When you prop yourself into a tall stool at your favorite watering hole or at a brand new bar that you are excited about, it is your bartender who can make or break your experience. From welcoming you to listening to what you like to drink, taking your order, and delivering a glass of booze, that person behind the bar affects the way you feel while you are there. Our city has great bartenders and many of them have been spotlighted this week on Eater for Cocktail Week.

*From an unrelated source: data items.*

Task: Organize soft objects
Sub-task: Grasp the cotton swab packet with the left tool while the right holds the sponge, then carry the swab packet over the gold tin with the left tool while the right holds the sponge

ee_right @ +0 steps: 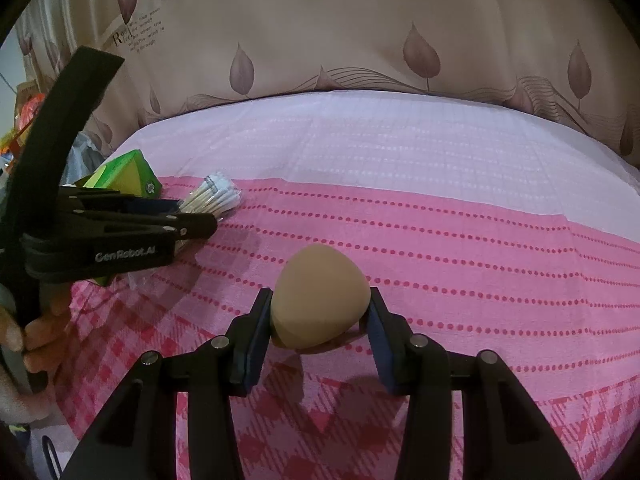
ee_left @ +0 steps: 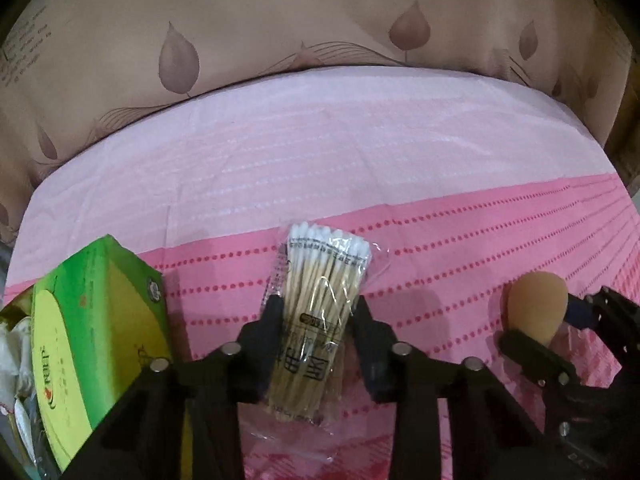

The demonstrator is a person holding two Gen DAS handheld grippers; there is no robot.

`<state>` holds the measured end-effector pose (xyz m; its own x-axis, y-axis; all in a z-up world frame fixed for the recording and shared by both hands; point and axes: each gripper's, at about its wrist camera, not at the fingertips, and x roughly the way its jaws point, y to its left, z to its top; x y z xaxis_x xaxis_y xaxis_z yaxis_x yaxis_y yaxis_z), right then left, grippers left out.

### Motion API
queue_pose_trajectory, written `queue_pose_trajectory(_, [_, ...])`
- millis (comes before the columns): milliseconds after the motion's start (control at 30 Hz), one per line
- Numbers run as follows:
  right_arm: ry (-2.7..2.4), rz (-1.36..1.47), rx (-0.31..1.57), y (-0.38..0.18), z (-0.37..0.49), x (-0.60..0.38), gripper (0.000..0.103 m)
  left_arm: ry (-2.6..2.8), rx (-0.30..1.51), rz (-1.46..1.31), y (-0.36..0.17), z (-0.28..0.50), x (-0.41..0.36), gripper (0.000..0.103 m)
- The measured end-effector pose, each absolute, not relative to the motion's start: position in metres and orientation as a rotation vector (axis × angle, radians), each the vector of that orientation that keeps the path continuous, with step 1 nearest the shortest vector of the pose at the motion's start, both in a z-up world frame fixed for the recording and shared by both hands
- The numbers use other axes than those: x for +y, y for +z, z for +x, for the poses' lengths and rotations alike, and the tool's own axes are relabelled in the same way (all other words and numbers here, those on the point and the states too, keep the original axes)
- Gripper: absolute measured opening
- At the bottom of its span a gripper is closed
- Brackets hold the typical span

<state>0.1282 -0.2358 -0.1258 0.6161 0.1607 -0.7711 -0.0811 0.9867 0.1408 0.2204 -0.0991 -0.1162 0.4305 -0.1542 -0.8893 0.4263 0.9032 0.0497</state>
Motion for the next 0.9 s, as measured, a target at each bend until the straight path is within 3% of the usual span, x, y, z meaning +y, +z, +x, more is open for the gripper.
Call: queue_pose_trajectory(900, [0.106,0.023,0.907,-0.128,0.129,-0.227,0.043,-0.379,0.967,0.204,-0.043,0.140,-0.054,0.028])
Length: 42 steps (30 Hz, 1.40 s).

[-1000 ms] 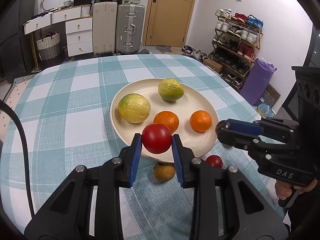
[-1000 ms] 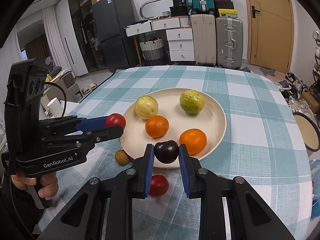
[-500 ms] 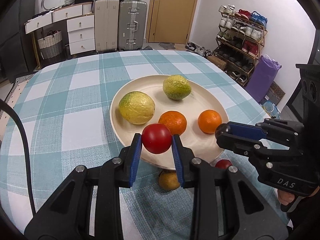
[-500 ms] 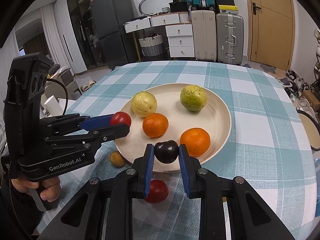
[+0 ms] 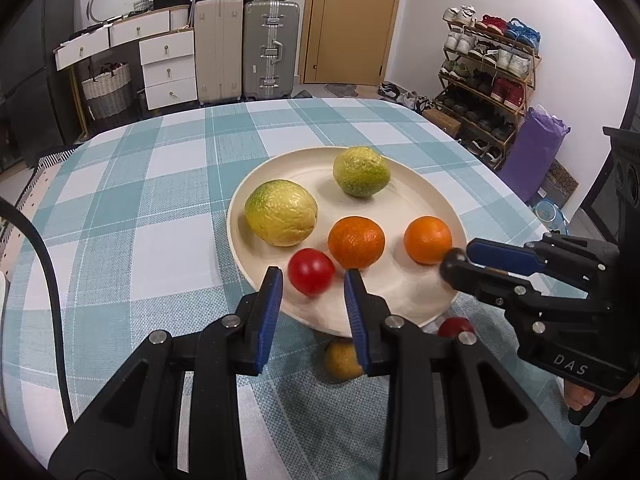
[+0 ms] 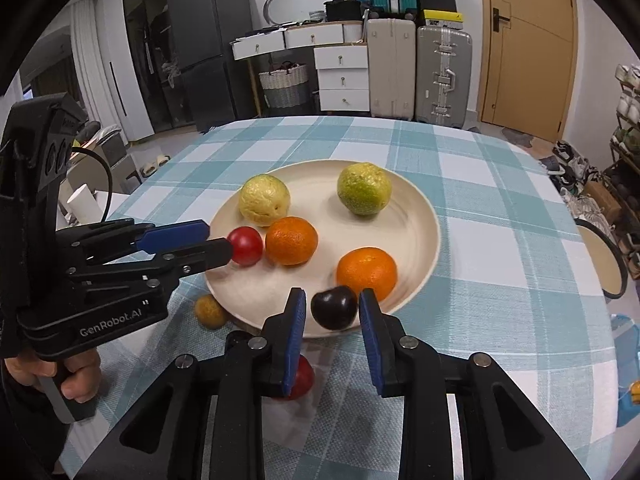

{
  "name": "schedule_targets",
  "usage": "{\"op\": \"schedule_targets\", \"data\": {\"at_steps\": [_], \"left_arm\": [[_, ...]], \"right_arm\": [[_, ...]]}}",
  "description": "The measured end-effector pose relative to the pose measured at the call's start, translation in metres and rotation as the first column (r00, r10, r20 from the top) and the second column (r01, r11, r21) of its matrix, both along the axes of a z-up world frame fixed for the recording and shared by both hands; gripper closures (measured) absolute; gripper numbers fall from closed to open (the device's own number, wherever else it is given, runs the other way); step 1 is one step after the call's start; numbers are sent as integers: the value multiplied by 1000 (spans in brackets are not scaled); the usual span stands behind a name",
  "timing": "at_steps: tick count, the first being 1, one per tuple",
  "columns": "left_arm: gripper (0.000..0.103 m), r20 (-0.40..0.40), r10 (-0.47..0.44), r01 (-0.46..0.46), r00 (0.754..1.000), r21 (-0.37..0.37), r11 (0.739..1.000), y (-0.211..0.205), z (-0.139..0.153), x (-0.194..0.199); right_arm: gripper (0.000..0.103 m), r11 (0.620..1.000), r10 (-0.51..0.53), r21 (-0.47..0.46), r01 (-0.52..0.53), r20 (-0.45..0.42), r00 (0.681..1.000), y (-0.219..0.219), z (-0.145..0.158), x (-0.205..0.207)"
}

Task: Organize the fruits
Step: 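Carry the tomato and plum onto the cream plate and open both grippers, then move both open grippers toward the small brown round fruits beside the plate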

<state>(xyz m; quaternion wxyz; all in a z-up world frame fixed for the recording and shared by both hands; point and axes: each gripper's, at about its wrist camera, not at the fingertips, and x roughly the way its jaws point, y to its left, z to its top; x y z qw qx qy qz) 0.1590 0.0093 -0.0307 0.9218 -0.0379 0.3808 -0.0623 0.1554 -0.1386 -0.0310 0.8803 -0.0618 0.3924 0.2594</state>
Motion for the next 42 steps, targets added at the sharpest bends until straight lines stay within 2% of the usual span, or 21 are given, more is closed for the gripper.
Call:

The buzz around mixologists has not always been great though. Much grief has been expressed around the trendy hipster booze shakers who come up with innovative names for themselves- think Bar Chef, Liquid Architect, Cocktologist - care more about their vest and mustache than the guest, and add too many ingredients to a drink for the sake of appearing original. Eater asked bartender Kevin Burke of Colt & Gray to look at his profession and recognize the most egregious offenses of some of those serving behind bars. This is what Burke had to say.

1. "Bartenders" that spend more time on their mustache/costume than asking how a guest's day was.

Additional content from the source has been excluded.